The structure of the template DNA is shown in FIG. 6, and the sequence from 5 'to 3' of the template DNA is composed of a T7 promoter, a translation enhancer, a Kozak sequence, a target gene, a spacer sequence (Spc), a His tag, a spacer sequence (Spc) and a Y tag (a sequence complementary to a puromycin linker moiety); directly chemically synthesizing a full-length sequence such as SEQ ID NO.4, and then obtaining enough DNA by PCR amplification. Wherein the nucleic acid sequence of the T7 promoter-translation enhancer in the template DNA is shown as SEQ ID No.5, the nucleotide sequence of the protein purification tag (His tag) is shown as SEQ ID No. 6, the spacer sequence comprises a first spacer sequence (positioned between the target gene and the His tag) and a second spacer sequence (positioned between the His tag and the Y tag), the nucleic acid sequence of the first spacer sequence is shown as SEQ ID No.7, and the nucleotide sequence of the second spacer sequence from 5 'to 3' is: GGCGGAAGC, and the nucleic acid sequence of the Y label is shown in SEQ ID NO. 8.

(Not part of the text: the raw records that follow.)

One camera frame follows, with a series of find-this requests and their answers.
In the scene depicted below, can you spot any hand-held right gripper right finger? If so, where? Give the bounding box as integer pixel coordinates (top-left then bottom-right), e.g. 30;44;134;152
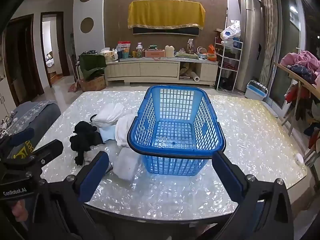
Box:
212;151;294;240

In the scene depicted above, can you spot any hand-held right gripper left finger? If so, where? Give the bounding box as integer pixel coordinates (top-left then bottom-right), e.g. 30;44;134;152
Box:
32;151;110;240

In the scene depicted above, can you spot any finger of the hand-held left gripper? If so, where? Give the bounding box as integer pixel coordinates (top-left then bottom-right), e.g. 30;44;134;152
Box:
7;127;35;148
25;139;64;167

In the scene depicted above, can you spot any white towel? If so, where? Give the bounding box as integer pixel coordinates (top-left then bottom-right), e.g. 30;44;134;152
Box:
112;147;142;182

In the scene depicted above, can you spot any black cloth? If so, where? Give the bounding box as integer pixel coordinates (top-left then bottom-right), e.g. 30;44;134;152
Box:
69;121;104;166

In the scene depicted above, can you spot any white quilted cloth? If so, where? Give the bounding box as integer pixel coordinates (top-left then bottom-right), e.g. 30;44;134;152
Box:
115;114;141;148

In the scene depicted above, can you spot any blue plastic basket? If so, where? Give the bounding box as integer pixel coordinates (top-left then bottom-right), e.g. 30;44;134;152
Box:
127;85;226;176

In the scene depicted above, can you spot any person's left hand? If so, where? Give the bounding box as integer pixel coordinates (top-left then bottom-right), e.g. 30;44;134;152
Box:
10;199;29;231

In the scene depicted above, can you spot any grey lace sofa cover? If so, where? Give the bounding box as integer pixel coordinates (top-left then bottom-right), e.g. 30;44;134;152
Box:
0;100;62;155

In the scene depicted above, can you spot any light blue cloth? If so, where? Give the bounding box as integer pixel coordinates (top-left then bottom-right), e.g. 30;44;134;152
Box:
99;126;118;143

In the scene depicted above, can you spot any cardboard box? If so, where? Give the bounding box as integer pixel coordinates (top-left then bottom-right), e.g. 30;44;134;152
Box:
79;76;107;92

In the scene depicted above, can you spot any blue and white bin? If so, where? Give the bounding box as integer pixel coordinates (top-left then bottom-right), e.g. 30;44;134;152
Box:
244;80;268;101

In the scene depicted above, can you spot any dark green bag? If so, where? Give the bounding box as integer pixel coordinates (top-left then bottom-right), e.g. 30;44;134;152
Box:
79;52;107;80

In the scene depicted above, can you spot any tissue box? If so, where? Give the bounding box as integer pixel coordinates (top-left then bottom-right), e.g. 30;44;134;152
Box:
100;50;115;62

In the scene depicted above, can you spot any white metal rack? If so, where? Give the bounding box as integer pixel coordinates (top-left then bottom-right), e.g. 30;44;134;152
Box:
214;36;243;91

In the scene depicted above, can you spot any cream television cabinet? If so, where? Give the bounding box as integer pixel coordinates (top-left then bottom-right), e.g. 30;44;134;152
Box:
104;57;219;87

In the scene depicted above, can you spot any wooden rack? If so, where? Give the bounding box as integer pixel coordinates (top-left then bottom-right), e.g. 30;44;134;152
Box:
274;61;320;137

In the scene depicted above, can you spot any orange bag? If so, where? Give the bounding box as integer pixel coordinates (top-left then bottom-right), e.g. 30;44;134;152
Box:
207;44;217;61

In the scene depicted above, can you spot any red and white package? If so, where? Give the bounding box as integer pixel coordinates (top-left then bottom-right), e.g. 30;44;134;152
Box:
117;41;132;58

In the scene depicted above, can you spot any pink box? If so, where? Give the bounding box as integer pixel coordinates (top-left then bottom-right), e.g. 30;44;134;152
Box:
145;49;166;58

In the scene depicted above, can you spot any tall standing air conditioner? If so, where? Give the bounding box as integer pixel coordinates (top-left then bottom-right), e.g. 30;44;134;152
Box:
235;0;263;93

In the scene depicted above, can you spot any pile of colourful clothes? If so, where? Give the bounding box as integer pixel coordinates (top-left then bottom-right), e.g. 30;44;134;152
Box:
280;51;320;85

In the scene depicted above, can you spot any white plastic bag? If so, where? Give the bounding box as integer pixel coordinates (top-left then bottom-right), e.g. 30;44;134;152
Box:
220;21;242;41

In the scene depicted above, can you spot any patterned beige curtain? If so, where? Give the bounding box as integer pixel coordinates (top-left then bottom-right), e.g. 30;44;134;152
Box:
259;0;279;85

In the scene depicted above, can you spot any yellow fringed cloth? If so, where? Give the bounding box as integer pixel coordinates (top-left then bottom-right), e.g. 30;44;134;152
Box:
127;0;206;30

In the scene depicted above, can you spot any dark wooden door frame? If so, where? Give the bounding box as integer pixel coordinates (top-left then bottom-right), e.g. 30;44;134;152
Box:
40;12;70;88

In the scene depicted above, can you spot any black wall television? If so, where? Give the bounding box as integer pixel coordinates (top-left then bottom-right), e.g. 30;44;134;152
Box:
132;26;200;36

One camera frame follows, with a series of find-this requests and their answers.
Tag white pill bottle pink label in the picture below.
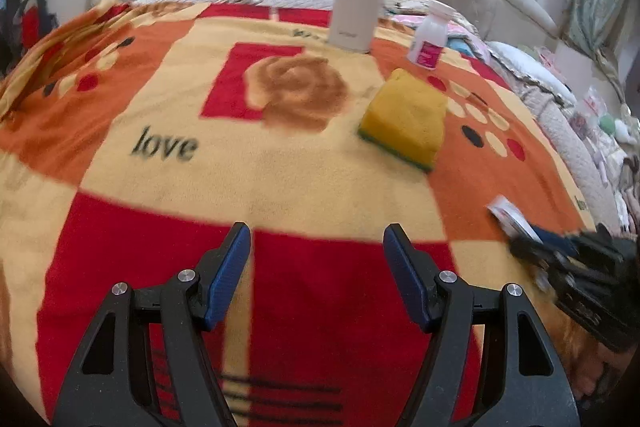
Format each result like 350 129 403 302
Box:
407 0 456 70

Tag white ruffled pillow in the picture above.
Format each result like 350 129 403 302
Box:
487 41 576 105

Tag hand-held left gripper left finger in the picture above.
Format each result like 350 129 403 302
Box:
52 222 252 427

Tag red orange printed blanket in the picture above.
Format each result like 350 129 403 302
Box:
0 0 601 423

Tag clear zip bag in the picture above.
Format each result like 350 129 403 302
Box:
570 89 608 142

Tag grey quilted bedspread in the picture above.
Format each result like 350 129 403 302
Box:
520 87 626 228

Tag green plush toy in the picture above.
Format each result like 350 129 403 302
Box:
597 114 626 138

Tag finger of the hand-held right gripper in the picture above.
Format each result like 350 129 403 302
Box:
509 227 583 268

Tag red hanging clothes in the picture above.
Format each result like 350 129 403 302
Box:
17 0 51 52

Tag yellow sponge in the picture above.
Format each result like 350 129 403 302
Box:
357 68 449 172

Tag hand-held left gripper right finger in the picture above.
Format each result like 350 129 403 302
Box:
383 223 581 427

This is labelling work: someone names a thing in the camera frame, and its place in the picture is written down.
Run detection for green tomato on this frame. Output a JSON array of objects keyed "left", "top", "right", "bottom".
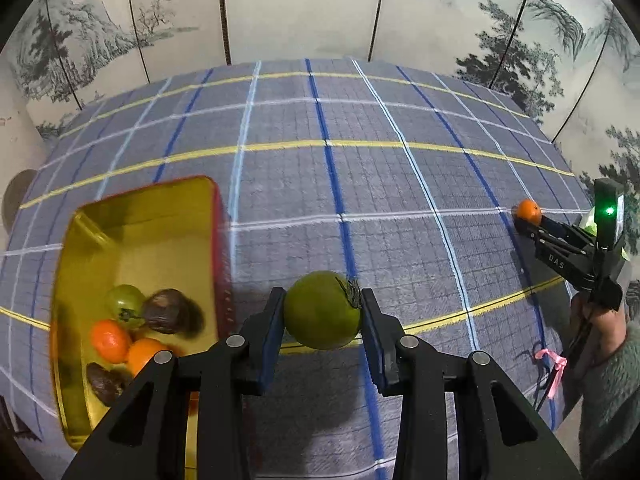
[
  {"left": 283, "top": 270, "right": 363, "bottom": 351},
  {"left": 105, "top": 284, "right": 147, "bottom": 331}
]

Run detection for orange tangerine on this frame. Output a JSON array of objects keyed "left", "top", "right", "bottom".
[
  {"left": 90, "top": 319, "right": 133, "bottom": 365},
  {"left": 126, "top": 337, "right": 171, "bottom": 376},
  {"left": 516, "top": 199, "right": 543, "bottom": 226}
]

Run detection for dark wrinkled passion fruit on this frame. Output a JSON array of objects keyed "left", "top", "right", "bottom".
[
  {"left": 86, "top": 361, "right": 133, "bottom": 407},
  {"left": 142, "top": 288, "right": 205, "bottom": 336}
]

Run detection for painted folding screen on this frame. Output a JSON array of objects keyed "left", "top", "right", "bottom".
[{"left": 0, "top": 0, "right": 640, "bottom": 196}]

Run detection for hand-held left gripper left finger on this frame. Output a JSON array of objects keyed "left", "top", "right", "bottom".
[{"left": 61, "top": 287, "right": 287, "bottom": 480}]

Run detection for person's right hand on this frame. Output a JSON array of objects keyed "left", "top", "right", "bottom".
[{"left": 570, "top": 290, "right": 628, "bottom": 361}]

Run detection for black cable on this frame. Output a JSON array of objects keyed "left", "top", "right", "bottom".
[{"left": 532, "top": 305, "right": 598, "bottom": 411}]

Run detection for pink ribbon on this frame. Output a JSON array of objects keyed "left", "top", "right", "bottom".
[{"left": 535, "top": 349, "right": 568, "bottom": 398}]

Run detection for red and gold tin box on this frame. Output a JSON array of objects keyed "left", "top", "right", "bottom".
[{"left": 49, "top": 175, "right": 233, "bottom": 452}]

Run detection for person's right forearm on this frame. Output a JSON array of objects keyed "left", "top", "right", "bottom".
[{"left": 577, "top": 325, "right": 640, "bottom": 480}]

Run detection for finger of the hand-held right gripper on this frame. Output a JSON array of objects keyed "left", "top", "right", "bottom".
[
  {"left": 515, "top": 220, "right": 551, "bottom": 248},
  {"left": 537, "top": 216, "right": 583, "bottom": 241}
]

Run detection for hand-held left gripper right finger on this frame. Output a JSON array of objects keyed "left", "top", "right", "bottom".
[{"left": 361, "top": 287, "right": 583, "bottom": 480}]

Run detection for green tissue pack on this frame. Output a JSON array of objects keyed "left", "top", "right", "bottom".
[{"left": 580, "top": 210, "right": 632, "bottom": 261}]

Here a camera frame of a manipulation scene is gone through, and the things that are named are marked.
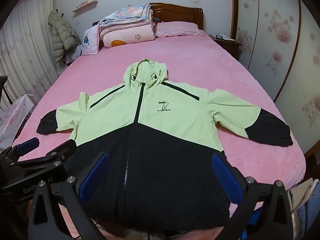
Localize pale cloth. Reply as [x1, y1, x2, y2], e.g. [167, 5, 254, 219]
[65, 44, 83, 64]

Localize pile of clothes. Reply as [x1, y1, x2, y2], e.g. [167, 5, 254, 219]
[286, 177, 320, 240]

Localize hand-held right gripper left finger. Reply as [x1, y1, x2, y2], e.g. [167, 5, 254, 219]
[28, 152, 110, 240]

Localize wooden door frame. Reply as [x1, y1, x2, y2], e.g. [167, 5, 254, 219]
[231, 0, 240, 39]

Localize beige puffer jacket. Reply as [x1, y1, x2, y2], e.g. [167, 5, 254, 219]
[47, 9, 82, 67]

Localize pink bed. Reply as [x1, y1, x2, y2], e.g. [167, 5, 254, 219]
[10, 21, 307, 240]

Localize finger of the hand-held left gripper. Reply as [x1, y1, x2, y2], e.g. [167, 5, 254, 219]
[5, 137, 40, 157]
[10, 139, 77, 173]

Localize wooden headboard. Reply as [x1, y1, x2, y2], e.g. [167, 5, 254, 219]
[92, 3, 204, 30]

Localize pink pillow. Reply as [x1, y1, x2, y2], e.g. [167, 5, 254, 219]
[154, 21, 203, 38]

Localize white cushion with blue print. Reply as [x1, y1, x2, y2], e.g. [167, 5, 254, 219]
[81, 26, 100, 55]

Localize floral folded quilt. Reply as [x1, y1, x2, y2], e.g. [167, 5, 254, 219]
[99, 3, 153, 27]

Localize wooden nightstand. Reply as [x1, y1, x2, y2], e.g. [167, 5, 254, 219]
[209, 34, 242, 60]

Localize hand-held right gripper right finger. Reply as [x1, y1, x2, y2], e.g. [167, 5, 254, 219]
[211, 154, 293, 240]

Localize green and black hooded jacket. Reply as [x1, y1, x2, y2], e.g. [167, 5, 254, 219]
[36, 58, 293, 232]

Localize white curtain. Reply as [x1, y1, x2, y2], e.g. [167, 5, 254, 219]
[0, 0, 59, 120]

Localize wooden wall shelf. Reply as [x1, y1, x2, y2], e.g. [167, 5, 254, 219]
[72, 0, 98, 13]

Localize white plastic bag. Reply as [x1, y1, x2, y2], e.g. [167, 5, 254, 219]
[0, 94, 34, 150]

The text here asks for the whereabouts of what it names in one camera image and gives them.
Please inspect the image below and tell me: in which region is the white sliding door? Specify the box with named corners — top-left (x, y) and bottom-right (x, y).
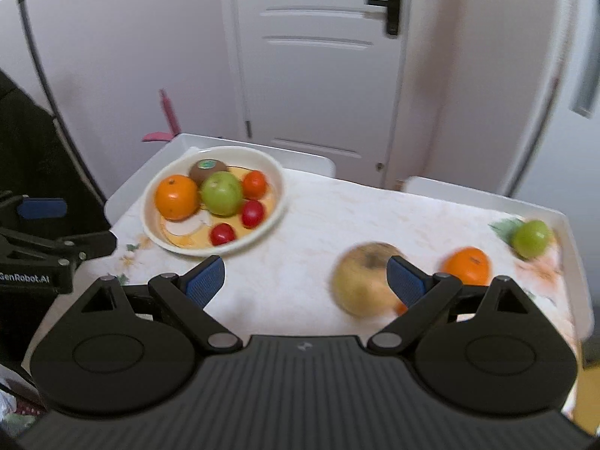
top-left (506, 0), bottom-right (600, 245)

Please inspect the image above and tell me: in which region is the cream plate with duck print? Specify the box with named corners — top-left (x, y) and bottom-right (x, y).
top-left (142, 146), bottom-right (287, 258)

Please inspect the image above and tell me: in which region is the small tangerine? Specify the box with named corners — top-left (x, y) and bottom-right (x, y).
top-left (241, 170), bottom-right (269, 200)

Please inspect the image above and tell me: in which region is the large orange with stem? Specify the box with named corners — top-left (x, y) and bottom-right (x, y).
top-left (156, 174), bottom-right (201, 222)

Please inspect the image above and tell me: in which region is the recessed door handle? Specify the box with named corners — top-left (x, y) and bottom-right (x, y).
top-left (569, 33), bottom-right (600, 118)

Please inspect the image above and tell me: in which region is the brown cardboard box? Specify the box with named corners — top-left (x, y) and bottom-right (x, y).
top-left (574, 342), bottom-right (600, 432)

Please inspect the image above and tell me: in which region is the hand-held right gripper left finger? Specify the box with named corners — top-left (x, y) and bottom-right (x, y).
top-left (75, 255), bottom-right (242, 352)

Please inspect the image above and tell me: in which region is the white plastic bag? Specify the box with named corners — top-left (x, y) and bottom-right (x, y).
top-left (0, 366), bottom-right (38, 437)

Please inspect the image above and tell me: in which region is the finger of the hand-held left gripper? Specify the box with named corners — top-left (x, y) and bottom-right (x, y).
top-left (0, 229), bottom-right (117, 267)
top-left (0, 192), bottom-right (67, 230)

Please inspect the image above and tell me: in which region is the floral tablecloth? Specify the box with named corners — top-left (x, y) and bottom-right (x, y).
top-left (110, 147), bottom-right (579, 338)

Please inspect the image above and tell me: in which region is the black door lock handle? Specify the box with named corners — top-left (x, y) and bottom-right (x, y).
top-left (364, 0), bottom-right (404, 37)

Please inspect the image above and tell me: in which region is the green apple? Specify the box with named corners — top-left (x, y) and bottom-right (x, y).
top-left (201, 172), bottom-right (245, 217)
top-left (511, 219), bottom-right (553, 260)

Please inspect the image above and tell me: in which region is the brown kiwi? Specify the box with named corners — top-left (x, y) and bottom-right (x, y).
top-left (189, 158), bottom-right (230, 186)

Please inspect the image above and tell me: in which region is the red cherry tomato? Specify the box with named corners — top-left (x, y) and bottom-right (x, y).
top-left (240, 199), bottom-right (266, 229)
top-left (209, 223), bottom-right (236, 247)

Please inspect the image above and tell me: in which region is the white table with raised rim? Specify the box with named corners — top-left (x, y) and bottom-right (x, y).
top-left (104, 132), bottom-right (592, 342)

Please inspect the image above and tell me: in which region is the black curved pole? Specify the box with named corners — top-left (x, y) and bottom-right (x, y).
top-left (0, 0), bottom-right (108, 207)

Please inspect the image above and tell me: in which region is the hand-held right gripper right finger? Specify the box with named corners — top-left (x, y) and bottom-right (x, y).
top-left (368, 255), bottom-right (535, 352)

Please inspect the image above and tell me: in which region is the white panel door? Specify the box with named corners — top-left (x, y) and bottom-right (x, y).
top-left (218, 0), bottom-right (425, 188)

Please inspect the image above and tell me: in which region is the medium orange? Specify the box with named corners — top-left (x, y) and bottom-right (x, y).
top-left (443, 247), bottom-right (491, 287)

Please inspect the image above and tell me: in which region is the yellow-green apple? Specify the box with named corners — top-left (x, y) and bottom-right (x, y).
top-left (332, 242), bottom-right (408, 318)

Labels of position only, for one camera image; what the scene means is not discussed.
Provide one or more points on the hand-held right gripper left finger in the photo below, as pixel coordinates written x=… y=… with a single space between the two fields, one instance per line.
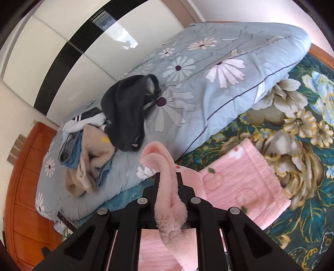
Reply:
x=150 y=190

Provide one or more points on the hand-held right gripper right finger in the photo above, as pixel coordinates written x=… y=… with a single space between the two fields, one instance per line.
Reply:
x=186 y=190

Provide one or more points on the pink fleece garment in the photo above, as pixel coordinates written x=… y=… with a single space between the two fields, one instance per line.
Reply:
x=234 y=177

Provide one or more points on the beige fleece garment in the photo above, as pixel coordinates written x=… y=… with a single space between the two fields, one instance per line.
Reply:
x=94 y=146

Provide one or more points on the dark grey garment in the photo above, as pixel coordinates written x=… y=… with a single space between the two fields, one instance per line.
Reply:
x=125 y=112

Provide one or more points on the blue garment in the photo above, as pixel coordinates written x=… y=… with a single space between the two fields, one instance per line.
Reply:
x=71 y=163

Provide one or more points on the grey floral duvet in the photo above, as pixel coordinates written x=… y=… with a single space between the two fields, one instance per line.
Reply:
x=208 y=104

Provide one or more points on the grey knit garment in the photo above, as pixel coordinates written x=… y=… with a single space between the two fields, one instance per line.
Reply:
x=65 y=152

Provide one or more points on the white striped garment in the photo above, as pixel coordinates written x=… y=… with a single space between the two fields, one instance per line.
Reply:
x=78 y=123

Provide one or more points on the teal floral bedsheet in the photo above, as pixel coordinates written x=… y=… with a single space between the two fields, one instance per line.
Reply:
x=300 y=156

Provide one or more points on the wooden headboard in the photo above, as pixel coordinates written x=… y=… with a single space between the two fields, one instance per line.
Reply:
x=26 y=203

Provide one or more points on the white wardrobe with black stripe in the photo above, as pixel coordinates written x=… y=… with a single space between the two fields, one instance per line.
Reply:
x=65 y=65

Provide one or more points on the small wall photo frame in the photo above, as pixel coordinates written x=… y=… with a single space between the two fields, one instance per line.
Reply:
x=12 y=158
x=17 y=148

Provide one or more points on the wooden bed side rail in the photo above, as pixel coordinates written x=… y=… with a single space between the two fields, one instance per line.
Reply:
x=322 y=52

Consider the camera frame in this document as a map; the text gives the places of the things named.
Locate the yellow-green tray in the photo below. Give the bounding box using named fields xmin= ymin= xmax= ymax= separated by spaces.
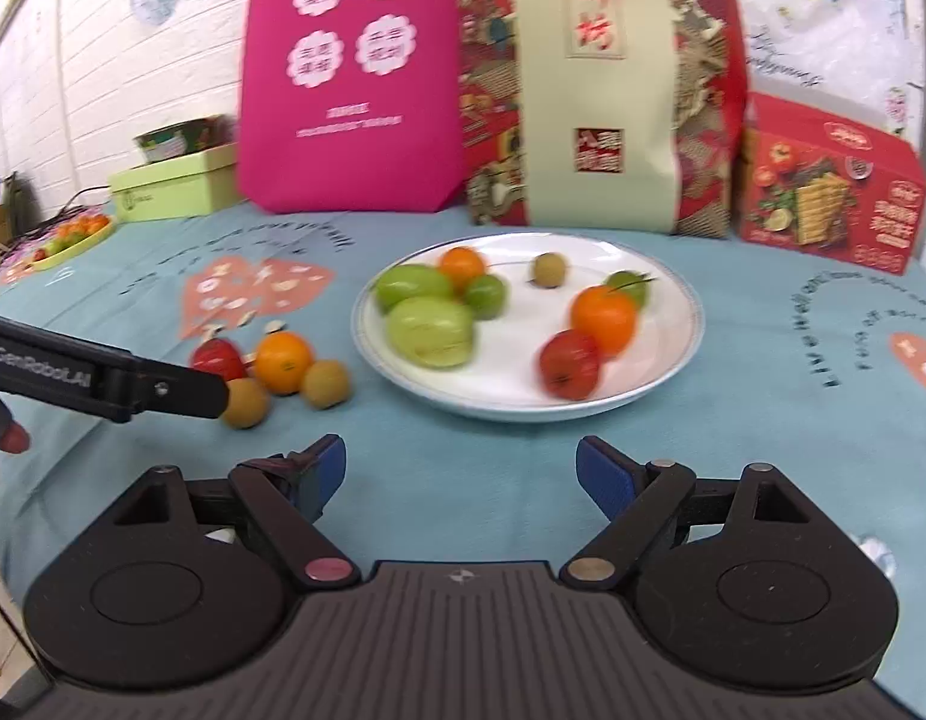
xmin=28 ymin=214 xmax=117 ymax=272

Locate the blue printed tablecloth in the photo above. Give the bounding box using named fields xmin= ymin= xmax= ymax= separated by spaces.
xmin=0 ymin=199 xmax=926 ymax=713

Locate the green patterned bowl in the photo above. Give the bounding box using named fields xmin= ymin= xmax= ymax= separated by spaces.
xmin=133 ymin=115 xmax=235 ymax=164

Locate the red patterned gift bag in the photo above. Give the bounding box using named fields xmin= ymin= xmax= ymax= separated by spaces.
xmin=454 ymin=0 xmax=749 ymax=239

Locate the black cable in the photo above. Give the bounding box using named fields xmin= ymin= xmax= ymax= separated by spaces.
xmin=58 ymin=184 xmax=113 ymax=220

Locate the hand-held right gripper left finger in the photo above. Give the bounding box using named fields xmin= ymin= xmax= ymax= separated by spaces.
xmin=113 ymin=433 xmax=362 ymax=592

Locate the orange with long stem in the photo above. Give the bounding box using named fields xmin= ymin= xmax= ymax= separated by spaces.
xmin=570 ymin=274 xmax=659 ymax=357

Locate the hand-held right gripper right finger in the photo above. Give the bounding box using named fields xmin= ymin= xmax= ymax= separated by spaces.
xmin=559 ymin=435 xmax=813 ymax=593

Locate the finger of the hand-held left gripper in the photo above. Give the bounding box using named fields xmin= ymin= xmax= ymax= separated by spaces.
xmin=94 ymin=358 xmax=232 ymax=424

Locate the heap of small mixed fruit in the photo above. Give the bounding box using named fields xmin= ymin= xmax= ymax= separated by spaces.
xmin=35 ymin=214 xmax=111 ymax=260

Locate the red cracker box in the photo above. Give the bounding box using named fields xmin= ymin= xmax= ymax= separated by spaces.
xmin=736 ymin=90 xmax=926 ymax=276

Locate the light green box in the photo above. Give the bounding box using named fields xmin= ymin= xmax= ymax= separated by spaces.
xmin=106 ymin=141 xmax=246 ymax=224

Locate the pink tote bag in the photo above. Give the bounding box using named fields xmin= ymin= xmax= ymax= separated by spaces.
xmin=236 ymin=0 xmax=468 ymax=215

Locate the red apple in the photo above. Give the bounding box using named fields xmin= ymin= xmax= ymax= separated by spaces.
xmin=538 ymin=330 xmax=603 ymax=401
xmin=191 ymin=339 xmax=248 ymax=383

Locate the green apple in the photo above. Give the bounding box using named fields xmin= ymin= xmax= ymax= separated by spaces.
xmin=374 ymin=264 xmax=456 ymax=312
xmin=385 ymin=296 xmax=477 ymax=370

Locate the small green tangerine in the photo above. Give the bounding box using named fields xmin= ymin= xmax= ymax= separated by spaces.
xmin=463 ymin=274 xmax=509 ymax=321
xmin=605 ymin=270 xmax=651 ymax=308

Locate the white plate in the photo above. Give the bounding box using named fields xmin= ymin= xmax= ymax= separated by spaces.
xmin=350 ymin=232 xmax=705 ymax=421

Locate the white floral sheet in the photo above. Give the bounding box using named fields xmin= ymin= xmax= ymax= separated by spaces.
xmin=725 ymin=0 xmax=925 ymax=143

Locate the person's left hand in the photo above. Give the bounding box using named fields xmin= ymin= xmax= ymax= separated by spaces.
xmin=0 ymin=424 xmax=30 ymax=496

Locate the brown kiwi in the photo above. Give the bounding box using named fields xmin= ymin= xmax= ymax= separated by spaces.
xmin=221 ymin=377 xmax=271 ymax=430
xmin=530 ymin=253 xmax=569 ymax=290
xmin=299 ymin=360 xmax=353 ymax=411

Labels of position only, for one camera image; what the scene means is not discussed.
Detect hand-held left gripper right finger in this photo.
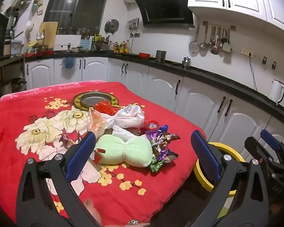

And (3) preparing a PCR reaction system by taking the 0.1-1ng of the chemically synthesized gene sequence, and carrying out PCR reaction. Reaction system (50 μ l): 0.1-1ng DNA, 0.5-1 mu l Q5 high fidelity DNA polymerase (2 unit/. mu.l), 10ul 5 Xbuffer, 0.4 mu l dNTPs (25mM), 0.2ul forward primer F (nucleic acid sequence shown in SEQ ID NO. 9), 0.2ul reverse primer R (nucleic acid sequence shown in SEQ ID NO. 10), and the rest RNase free water to 50 ul. And (3) PCR reaction conditions: a. 98 deg.c (1-3min), 98 deg.c (5-45s), 55-70 deg.c (10-60s), d and 72 deg.c (10-60s), e and 72 deg.c (1-5min), and repeating steps b-d 25-35 times. After the PCR is completed, the DNA can be purified by using a DNA purification magnetic bead or gel recovery.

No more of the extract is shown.